▶ What is being asked
The entries below contain a line with "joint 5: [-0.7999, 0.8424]" and a line with "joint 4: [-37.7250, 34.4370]". Quote exactly those two lines and all lines between them.

▶ Data excerpts
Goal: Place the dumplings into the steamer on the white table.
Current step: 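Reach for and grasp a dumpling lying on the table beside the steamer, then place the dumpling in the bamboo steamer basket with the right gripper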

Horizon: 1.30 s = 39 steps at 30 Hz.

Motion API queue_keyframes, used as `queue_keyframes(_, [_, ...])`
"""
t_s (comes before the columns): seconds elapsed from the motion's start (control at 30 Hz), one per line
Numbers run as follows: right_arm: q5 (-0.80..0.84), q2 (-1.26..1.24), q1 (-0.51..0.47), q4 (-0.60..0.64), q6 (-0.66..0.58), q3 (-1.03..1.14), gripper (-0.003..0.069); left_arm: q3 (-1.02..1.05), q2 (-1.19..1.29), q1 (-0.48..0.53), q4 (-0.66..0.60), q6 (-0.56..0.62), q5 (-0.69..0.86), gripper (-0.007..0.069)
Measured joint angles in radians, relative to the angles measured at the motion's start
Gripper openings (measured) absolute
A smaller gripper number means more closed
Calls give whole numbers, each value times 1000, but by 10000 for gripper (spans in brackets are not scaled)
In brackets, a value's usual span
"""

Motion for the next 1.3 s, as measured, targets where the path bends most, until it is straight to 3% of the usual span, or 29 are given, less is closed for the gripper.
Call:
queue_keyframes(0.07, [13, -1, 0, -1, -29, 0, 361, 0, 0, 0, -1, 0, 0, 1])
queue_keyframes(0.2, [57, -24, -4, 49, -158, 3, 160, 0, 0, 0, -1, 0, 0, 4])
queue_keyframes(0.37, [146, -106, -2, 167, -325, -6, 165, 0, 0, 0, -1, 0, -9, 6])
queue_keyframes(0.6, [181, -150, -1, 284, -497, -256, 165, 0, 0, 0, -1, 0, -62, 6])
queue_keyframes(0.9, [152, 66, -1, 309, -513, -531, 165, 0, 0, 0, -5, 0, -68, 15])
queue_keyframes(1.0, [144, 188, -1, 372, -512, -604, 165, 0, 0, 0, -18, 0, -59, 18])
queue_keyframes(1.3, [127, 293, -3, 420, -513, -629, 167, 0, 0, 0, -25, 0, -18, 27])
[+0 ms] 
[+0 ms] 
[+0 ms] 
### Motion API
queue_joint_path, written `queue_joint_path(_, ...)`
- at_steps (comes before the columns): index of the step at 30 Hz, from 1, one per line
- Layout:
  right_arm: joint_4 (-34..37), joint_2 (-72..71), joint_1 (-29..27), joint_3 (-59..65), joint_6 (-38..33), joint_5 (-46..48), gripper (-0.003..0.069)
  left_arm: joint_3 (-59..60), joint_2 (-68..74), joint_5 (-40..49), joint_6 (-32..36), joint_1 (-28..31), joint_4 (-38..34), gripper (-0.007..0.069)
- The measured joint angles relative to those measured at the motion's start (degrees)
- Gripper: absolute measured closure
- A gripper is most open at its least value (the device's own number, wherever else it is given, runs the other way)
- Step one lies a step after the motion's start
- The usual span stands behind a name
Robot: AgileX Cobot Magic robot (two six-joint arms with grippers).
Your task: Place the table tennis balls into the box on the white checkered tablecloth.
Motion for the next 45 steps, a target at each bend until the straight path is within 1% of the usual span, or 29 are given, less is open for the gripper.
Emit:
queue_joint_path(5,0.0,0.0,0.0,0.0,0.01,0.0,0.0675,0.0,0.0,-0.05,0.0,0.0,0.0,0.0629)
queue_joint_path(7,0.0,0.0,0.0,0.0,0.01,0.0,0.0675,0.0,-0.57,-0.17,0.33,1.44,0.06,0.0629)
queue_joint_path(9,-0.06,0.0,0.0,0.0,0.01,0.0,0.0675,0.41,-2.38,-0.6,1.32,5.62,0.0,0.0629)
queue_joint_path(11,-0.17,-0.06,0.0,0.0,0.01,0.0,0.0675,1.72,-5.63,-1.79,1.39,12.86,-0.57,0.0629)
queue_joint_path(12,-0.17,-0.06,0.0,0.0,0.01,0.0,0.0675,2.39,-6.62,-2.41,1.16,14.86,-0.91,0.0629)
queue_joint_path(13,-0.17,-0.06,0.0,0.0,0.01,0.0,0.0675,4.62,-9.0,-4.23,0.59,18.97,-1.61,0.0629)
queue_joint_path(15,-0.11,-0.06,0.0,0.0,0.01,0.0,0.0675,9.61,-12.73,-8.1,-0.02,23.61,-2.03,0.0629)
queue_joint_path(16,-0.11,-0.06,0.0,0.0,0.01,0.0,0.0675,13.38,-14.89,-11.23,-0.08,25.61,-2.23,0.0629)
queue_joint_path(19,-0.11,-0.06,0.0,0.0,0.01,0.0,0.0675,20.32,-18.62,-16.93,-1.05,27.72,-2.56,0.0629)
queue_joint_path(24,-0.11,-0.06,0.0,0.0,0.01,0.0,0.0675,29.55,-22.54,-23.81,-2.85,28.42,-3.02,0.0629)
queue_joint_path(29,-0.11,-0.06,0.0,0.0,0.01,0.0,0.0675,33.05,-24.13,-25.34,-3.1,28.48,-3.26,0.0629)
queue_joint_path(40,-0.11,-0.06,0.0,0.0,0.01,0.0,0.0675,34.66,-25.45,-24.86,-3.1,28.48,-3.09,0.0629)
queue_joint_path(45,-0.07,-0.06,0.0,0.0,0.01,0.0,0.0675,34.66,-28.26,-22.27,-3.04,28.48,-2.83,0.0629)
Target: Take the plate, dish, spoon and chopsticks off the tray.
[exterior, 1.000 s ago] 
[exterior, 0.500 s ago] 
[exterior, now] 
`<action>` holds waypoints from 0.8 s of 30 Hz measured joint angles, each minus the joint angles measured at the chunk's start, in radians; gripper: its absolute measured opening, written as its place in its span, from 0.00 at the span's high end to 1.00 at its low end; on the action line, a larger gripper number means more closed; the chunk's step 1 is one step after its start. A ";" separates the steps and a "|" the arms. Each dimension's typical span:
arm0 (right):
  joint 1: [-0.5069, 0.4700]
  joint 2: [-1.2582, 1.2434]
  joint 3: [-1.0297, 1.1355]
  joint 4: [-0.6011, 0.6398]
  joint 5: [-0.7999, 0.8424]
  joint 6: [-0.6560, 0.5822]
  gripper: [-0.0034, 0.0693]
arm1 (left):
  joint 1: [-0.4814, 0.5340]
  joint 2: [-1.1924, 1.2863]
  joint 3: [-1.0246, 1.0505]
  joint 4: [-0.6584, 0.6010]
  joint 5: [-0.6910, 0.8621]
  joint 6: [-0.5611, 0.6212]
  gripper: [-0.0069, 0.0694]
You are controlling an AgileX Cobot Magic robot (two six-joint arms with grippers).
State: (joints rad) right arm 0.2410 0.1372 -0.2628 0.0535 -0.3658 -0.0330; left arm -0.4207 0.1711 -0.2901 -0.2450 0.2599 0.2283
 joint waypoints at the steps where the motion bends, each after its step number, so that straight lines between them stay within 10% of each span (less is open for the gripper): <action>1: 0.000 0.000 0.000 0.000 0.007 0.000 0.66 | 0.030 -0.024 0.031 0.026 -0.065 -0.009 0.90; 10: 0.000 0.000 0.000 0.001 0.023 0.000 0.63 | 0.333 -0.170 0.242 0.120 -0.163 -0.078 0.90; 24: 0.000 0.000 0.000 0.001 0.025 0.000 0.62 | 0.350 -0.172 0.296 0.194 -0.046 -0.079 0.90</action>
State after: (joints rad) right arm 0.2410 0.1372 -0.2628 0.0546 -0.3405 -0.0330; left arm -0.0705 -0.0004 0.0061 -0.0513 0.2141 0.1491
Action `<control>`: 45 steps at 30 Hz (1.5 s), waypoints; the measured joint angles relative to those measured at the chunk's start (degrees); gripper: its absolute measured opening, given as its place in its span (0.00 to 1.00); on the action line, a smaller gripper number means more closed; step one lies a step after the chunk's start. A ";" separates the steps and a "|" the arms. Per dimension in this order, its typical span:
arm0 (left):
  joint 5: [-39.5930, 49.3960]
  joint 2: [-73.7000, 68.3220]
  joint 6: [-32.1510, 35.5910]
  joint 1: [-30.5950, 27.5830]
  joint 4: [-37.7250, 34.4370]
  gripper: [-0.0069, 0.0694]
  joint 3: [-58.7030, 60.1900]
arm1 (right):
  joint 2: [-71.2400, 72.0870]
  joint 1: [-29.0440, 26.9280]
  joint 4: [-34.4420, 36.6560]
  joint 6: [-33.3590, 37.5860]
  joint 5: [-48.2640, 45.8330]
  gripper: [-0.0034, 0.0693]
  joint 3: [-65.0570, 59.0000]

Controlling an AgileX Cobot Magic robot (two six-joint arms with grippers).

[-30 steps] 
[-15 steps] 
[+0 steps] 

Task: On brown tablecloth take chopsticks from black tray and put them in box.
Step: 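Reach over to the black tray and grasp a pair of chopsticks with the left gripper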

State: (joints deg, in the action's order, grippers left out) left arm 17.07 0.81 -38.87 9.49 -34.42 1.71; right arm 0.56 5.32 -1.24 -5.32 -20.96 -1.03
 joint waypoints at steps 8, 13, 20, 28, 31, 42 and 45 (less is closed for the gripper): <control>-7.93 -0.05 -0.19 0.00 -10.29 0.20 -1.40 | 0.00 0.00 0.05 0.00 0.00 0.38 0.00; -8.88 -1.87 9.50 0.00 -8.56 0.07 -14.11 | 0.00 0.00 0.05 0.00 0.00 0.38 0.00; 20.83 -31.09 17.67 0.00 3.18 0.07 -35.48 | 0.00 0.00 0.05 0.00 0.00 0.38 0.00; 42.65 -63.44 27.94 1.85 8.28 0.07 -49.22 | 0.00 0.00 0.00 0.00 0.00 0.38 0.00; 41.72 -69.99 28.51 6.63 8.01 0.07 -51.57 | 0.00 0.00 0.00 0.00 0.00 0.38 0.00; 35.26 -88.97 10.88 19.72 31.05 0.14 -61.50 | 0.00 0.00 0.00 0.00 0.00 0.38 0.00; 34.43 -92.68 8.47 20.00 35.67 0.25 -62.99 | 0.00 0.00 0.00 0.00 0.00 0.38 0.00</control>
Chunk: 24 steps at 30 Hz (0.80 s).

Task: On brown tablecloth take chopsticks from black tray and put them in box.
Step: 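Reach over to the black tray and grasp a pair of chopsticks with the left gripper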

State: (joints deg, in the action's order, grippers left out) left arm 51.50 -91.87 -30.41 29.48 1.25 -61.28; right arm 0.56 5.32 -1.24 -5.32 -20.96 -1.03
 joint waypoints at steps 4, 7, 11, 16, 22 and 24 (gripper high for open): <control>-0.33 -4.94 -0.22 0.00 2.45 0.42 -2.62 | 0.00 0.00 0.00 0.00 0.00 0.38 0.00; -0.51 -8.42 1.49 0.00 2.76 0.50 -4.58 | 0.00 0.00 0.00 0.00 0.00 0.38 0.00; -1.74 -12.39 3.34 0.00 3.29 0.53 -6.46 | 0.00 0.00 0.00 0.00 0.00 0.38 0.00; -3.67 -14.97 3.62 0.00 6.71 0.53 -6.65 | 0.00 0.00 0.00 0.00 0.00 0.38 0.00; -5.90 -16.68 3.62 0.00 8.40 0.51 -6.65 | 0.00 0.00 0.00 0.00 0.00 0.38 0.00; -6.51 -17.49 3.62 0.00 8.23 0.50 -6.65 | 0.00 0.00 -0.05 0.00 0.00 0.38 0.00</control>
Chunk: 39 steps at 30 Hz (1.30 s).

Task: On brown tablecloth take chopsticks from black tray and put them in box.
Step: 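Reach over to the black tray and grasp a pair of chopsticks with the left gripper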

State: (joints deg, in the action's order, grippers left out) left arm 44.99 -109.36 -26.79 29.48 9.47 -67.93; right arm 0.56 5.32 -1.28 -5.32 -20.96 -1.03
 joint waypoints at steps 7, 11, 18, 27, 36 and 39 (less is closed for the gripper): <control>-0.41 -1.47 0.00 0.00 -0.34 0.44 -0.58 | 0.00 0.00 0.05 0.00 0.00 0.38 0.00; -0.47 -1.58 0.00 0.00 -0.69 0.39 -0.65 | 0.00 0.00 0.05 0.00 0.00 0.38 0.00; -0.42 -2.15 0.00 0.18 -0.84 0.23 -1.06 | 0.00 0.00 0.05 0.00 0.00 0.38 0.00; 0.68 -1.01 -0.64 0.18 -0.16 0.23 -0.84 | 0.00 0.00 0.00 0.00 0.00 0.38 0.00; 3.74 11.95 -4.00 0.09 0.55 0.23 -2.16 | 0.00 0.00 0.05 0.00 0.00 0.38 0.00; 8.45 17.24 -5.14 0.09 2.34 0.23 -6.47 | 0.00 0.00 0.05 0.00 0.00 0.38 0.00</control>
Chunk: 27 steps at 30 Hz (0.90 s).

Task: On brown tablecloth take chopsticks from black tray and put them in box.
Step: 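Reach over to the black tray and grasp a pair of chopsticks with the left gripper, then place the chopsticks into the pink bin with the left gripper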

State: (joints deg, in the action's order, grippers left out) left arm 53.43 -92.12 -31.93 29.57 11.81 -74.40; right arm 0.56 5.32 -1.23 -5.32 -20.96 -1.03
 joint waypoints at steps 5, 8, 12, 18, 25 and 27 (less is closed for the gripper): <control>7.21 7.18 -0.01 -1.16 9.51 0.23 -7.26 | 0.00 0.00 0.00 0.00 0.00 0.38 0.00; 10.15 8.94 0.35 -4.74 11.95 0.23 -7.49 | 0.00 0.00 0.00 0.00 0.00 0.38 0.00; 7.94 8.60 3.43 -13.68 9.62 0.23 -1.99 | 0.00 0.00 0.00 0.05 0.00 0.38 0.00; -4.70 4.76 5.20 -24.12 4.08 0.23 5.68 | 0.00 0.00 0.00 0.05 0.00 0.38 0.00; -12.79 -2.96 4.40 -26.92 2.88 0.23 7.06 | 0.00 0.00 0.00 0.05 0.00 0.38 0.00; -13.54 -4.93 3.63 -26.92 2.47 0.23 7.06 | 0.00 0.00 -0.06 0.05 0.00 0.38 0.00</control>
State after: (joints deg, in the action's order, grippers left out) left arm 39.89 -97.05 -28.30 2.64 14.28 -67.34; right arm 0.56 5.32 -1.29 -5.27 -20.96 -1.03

▶ Response
  joint 5: [-0.7999, 0.8424]
  joint 6: [-0.6560, 0.5822]
  gripper: [-0.0034, 0.0693]
arm1 (left):
  joint 1: [-0.4814, 0.5340]
  joint 2: [-1.1924, 1.2863]
  joint 3: [-1.0246, 1.0505]
  joint 4: [-0.6584, 0.6010]
  joint 5: [-0.6910, 0.8621]
  joint 6: [-0.5611, 0.6212]
  gripper: [-0.0069, 0.0694]
You are controlling an AgileX Cobot Magic robot (two six-joint arms with grippers).
State: (joints rad) right arm 0.2410 0.1372 -0.2628 0.0535 -0.3658 -0.0330; left arm -0.4207 0.1711 -0.2901 -0.2450 0.2599 0.2283
 joint waypoints at the steps where the motion bends, each after its step number, so that straight lines between them stay within 10% of each span (less is open for the gripper): <action>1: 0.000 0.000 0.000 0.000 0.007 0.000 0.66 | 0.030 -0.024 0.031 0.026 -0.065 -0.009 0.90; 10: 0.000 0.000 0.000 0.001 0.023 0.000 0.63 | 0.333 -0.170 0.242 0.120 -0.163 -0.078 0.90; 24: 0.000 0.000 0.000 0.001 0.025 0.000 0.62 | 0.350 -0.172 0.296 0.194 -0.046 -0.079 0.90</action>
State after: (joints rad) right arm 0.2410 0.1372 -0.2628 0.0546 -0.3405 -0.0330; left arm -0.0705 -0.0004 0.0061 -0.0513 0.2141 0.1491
Action `<control>`: 45 steps at 30 Hz (1.5 s), waypoints; the measured joint angles relative to those measured at the chunk's start (degrees); gripper: its absolute measured opening, given as its place in its span (0.00 to 1.00); on the action line, a smaller gripper number means more closed; step one lies a step after the chunk's start. A ";" separates the steps and a "|" the arms. Per dimension in this order, its typical span:
arm0 (left):
  joint 5: [-39.5930, 49.3960]
  joint 2: [-73.7000, 68.3220]
  joint 6: [-32.1510, 35.5910]
  joint 1: [-30.5950, 27.5830]
  joint 4: [-37.7250, 34.4370]

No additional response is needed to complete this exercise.